(WHAT THE EXERCISE ASKS)
Look through the entries below and say how many lines contain the string "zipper". Give the number only.

(DATA FOR THIS EXERCISE)

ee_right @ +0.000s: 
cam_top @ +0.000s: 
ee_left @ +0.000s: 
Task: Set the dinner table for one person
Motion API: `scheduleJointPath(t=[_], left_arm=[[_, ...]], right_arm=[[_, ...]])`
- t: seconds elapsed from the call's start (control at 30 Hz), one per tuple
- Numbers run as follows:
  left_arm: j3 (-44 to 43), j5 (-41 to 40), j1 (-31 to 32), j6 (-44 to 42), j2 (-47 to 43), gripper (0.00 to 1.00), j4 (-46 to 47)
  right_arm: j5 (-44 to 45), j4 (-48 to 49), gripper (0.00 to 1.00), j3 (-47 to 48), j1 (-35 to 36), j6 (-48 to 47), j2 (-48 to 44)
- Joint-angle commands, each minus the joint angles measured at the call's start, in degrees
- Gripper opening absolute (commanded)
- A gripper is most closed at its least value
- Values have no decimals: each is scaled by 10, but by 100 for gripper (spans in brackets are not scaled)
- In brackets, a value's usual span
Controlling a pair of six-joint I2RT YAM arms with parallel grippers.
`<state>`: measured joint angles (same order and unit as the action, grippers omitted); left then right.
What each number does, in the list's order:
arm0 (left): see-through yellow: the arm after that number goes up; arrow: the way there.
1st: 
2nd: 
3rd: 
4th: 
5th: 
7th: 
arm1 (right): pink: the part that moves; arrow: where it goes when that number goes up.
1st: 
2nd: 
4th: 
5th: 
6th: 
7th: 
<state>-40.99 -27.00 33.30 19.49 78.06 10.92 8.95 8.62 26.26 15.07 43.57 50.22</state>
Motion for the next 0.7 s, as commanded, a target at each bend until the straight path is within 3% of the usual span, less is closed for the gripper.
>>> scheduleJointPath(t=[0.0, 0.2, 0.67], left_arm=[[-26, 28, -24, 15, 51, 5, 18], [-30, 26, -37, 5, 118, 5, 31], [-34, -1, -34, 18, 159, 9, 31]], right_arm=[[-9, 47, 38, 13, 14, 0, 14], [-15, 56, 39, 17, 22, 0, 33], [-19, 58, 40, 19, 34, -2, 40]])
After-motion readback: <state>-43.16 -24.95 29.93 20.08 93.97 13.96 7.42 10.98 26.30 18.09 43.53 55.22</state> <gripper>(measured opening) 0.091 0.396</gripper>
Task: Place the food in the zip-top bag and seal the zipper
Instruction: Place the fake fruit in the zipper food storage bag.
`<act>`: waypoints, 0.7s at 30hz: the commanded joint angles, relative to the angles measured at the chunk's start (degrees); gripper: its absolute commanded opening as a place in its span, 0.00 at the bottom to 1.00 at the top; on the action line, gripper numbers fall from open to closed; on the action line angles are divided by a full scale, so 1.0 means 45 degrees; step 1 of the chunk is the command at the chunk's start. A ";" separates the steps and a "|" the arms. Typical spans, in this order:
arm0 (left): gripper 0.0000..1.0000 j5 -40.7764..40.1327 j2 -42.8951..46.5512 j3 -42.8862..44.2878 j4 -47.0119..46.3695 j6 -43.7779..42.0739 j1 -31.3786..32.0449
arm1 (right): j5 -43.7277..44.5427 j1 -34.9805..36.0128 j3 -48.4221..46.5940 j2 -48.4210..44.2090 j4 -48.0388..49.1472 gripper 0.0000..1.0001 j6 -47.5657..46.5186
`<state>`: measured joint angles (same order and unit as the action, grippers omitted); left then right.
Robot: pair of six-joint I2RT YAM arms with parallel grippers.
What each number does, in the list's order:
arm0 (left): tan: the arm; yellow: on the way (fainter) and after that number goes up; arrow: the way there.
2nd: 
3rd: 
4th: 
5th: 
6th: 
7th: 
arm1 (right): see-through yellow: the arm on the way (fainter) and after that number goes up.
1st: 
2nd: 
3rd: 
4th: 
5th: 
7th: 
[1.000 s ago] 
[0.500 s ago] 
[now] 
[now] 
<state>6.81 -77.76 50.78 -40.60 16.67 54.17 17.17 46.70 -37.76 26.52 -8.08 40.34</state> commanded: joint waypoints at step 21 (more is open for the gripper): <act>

(RESPONSE FOR THIS EXERCISE)
2